(HOW TO COMPLETE THIS TASK): Every record shown below is to be output exactly.

(Stored dataset items):
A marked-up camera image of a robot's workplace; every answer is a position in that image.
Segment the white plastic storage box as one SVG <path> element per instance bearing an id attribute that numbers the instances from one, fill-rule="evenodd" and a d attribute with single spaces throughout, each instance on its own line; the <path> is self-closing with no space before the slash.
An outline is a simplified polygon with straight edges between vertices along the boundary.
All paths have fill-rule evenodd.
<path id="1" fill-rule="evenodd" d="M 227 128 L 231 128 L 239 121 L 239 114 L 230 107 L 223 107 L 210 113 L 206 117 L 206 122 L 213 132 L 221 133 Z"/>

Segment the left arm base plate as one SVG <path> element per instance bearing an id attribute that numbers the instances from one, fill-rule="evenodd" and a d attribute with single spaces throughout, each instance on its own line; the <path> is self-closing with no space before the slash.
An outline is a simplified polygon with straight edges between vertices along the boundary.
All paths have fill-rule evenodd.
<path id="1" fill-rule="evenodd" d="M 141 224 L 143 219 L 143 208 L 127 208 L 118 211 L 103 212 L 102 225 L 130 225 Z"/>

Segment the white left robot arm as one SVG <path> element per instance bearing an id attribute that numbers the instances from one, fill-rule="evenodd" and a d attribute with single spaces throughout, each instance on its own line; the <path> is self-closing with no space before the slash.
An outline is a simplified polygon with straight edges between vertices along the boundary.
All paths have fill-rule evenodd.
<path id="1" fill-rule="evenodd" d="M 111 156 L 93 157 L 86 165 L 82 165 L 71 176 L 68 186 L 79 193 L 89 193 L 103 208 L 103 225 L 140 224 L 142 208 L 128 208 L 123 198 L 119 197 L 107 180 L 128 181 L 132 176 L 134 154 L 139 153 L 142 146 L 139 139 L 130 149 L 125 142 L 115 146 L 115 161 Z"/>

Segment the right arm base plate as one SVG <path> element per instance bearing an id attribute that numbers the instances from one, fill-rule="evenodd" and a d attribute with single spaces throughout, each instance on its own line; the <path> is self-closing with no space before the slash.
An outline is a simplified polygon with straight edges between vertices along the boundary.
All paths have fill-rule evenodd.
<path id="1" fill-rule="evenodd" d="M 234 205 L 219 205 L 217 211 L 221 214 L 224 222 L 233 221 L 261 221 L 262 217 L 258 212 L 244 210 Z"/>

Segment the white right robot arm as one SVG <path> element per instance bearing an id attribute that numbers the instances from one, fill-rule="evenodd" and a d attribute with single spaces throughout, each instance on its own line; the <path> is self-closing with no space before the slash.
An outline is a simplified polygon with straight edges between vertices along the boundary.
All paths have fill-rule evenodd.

(RESPONSE FOR THIS EXERCISE):
A marked-up camera image of a robot's workplace; every answer is a position in that image.
Segment the white plastic storage box as one SVG <path> element per instance bearing an id attribute that numbers the instances from one, fill-rule="evenodd" and a d attribute with single spaces throughout, each instance on its own line; the <path> is self-closing with no space before the slash.
An outline is a simplified polygon with straight edges between vertices along the boundary.
All paths have fill-rule evenodd.
<path id="1" fill-rule="evenodd" d="M 227 128 L 231 128 L 239 121 L 239 114 L 230 107 L 223 107 L 210 113 L 206 117 L 206 122 L 213 132 L 221 133 Z"/>

Segment the left arm base plate as one SVG <path> element per instance bearing an id attribute that numbers the instances from one, fill-rule="evenodd" and a d attribute with single spaces throughout, each instance on its own line; the <path> is self-closing with no space before the slash.
An outline is a simplified polygon with straight edges between vertices along the boundary.
All paths have fill-rule evenodd.
<path id="1" fill-rule="evenodd" d="M 141 224 L 143 219 L 143 208 L 127 208 L 118 211 L 103 212 L 102 225 L 130 225 Z"/>

Segment the white left robot arm as one SVG <path> element per instance bearing an id attribute that numbers the instances from one, fill-rule="evenodd" and a d attribute with single spaces throughout, each instance on its own line; the <path> is self-closing with no space before the slash.
An outline is a simplified polygon with straight edges between vertices along the boundary.
All paths have fill-rule evenodd.
<path id="1" fill-rule="evenodd" d="M 111 156 L 93 157 L 86 165 L 82 165 L 71 176 L 68 186 L 79 193 L 89 193 L 103 208 L 103 225 L 140 224 L 142 208 L 128 208 L 123 198 L 119 197 L 107 180 L 128 181 L 132 176 L 134 154 L 139 153 L 142 146 L 139 139 L 130 149 L 125 142 L 115 146 L 115 161 Z"/>

Segment the right arm base plate as one SVG <path> element per instance bearing an id attribute that numbers the instances from one, fill-rule="evenodd" and a d attribute with single spaces throughout, each instance on its own line; the <path> is self-closing with no space before the slash.
An outline is a simplified polygon with straight edges between vertices along the boundary.
All paths have fill-rule evenodd.
<path id="1" fill-rule="evenodd" d="M 234 205 L 219 205 L 217 211 L 221 214 L 224 222 L 233 221 L 261 221 L 262 217 L 258 212 L 244 210 Z"/>

Segment the white right robot arm as one SVG <path> element per instance bearing an id attribute that numbers the instances from one, fill-rule="evenodd" and a d attribute with single spaces throughout, each instance on its own line; the <path> is self-closing with no space before the slash.
An outline is a simplified polygon with straight edges between vertices along the boundary.
All paths have fill-rule evenodd.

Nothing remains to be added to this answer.